» **Required action**
Your answer should reproduce every line of the material in which the word "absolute" occurs.

» **Dataset excerpt**
• • • • •

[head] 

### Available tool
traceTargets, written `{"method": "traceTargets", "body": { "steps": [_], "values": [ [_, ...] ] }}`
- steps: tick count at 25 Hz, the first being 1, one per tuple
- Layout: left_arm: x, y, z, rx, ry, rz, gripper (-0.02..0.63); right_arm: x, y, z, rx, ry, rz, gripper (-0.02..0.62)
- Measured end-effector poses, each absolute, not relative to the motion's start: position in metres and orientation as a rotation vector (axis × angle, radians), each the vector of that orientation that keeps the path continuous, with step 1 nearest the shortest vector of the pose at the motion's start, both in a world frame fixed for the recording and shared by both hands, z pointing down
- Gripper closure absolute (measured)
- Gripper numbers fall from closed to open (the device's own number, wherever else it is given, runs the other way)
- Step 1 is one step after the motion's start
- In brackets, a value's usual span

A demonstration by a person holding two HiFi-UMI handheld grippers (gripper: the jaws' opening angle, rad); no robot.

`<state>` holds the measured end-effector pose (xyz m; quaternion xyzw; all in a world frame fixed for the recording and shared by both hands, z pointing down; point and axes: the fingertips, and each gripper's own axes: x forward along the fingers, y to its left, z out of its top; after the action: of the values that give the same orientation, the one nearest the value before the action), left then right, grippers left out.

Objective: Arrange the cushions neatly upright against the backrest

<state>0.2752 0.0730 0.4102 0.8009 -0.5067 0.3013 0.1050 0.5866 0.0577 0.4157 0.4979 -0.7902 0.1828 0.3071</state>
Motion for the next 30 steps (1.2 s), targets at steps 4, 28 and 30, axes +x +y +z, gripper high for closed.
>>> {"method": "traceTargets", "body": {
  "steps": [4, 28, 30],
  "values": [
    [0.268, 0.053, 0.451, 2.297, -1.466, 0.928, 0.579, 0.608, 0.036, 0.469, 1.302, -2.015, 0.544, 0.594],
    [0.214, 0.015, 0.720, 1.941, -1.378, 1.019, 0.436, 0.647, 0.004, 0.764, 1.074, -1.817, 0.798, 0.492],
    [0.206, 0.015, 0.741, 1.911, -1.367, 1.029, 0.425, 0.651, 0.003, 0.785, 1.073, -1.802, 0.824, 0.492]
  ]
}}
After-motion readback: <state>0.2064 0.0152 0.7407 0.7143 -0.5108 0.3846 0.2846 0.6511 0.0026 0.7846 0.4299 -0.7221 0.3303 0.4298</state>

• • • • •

» **Response to this task**
- Measured end-effector poses, each absolute, not relative to the motion's start: position in metres and orientation as a rotation vector (axis × angle, radians), each the vector of that orientation that keeps the path continuous, with step 1 nearest the shortest vector of the pose at the motion's start, both in a world frame fixed for the recording and shared by both hands, z pointing down
- Gripper closure absolute (measured)

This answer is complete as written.